Rotting, broken bodies that had no business even moving and yet they were, dragging themselves across the dirt with their bone-white claws.
I felt one set of those claws slash the tip of my tail when I wasn’t fast enough.
They were gaining because their long claws gave them an advantage when climbing.
Gritting my teeth against the pain and the slashes that followed, I lashed my tail sideways hard once, knocking several of them off the wall.
Then I put all my focus into climbing, dragging myself up the rocks by sheer willpower and grit.
This wasn’t going to get the best of me, I was strong, I could reach the top, even with my tail being torn to shreds by the chasing zombies.
What was it Kalani had said? Don’t let them bite me?
I really hoped they weren’t but I couldn’t be sure.
We were almost at the top, so close that when I reached for another handhold, my fingers curled over the lip of the rock wall.
Elation soared through me for a second; yes we were there!
Then an agonizing pain shot through my tail, claws pinning me through a fleshy part to the rock face.
“Kalani, climb up,” I ordered, freeing one hand to pull on her elbow.
She could make it to the top, that was all that mattered; that she’d make it to safety.
My Goddess did as I suggested with quick moves.
Using my shoulders and the straps of the backpack as footholds, she scaled me, and then the final bit of wall with no fear for how high up we were.
I breathed a sigh of relief when she scrambled over the top and out of reach of the zombie Naga still clinging to the rock with me.
She rose to her feet above me, leaning dangerously forward on her injured foot to look down into the pit, her expression grim.

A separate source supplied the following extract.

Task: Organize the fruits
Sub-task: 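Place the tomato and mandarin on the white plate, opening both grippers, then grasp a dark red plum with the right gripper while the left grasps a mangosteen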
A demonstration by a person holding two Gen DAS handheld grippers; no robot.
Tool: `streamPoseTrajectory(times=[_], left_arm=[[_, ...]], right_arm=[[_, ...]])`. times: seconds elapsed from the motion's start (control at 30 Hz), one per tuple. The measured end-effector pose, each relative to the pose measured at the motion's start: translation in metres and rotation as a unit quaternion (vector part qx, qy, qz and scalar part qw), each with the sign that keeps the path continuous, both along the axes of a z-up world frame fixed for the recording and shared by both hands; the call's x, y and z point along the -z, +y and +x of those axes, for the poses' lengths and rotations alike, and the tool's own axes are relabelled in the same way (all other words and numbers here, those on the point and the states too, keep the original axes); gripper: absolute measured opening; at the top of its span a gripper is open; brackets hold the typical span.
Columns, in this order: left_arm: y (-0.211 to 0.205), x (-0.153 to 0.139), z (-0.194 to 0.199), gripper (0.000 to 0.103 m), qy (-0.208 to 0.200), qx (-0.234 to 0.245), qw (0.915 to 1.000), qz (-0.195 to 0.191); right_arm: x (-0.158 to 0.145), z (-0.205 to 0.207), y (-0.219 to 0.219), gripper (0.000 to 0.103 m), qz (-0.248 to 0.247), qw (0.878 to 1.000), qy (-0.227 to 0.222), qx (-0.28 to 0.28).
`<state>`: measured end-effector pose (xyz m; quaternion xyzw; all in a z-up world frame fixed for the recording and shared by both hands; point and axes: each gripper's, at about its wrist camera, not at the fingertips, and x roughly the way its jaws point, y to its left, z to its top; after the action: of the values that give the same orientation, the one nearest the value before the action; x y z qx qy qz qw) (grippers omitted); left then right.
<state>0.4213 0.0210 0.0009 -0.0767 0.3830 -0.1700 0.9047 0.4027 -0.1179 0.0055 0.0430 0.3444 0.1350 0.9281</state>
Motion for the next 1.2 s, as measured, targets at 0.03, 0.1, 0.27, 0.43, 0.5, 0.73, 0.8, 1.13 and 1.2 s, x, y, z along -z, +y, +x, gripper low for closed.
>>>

She spoke but I couldn’t understand what she was saying.
Then she swung her bow from her shoulder, aimed with an arrow, and let it fly.
A shriek that tapered off followed the hollow thud as her projectile struck.
Then there was a thump as a body hit the floor at the bottom of the cliff and the eager shrieks of the zombies down below that fell on Kalani’s kill.
She was magnificent, as always.
***
Kalani
Climbing six feet of rock, over Iave’s head and to the top of the cliff had been agonizing.
All that pain faded when I glanced down to check out the herd of zombies following us.
Damn it! Iave’s tail was one bloody, ragged mess and one tenacious zombie had impaled him with his claws to the rock.
He wouldn’t be able to move up or down without ripping those claws out.
I hesitated over which target to pick as I rushed to ready my bow.
Was I shooting the one that held Iave trapped?
Or one of the handful of tenacious fuckers that were almost at the top?
We couldn’t let a single one escape, I just knew that if even one got out, it would wreak havoc on this ecosystem.
Shooting first one, and then another of the malformed creatures down from the wall seemed like the better bet.
If I killed the one pinning Iave, the sudden extra weight might pull my mate off the wall with it; I couldn’t risk that.
Iave was strong, and he could survive a lot, but falling nearly two hundred feet followed by a swarm of those creatures? I didn’t like those odds.
Then Iave freed up one hand and yanked out his ax, moving his body in an agile curl along the rock face that seemed to defy gravity.
With one powerful move of his arm, he cut the claws embedded in his flesh just an inch above his scales.
Followed by a backswing that seamlessly caught the creature the claws belonged to in the skull.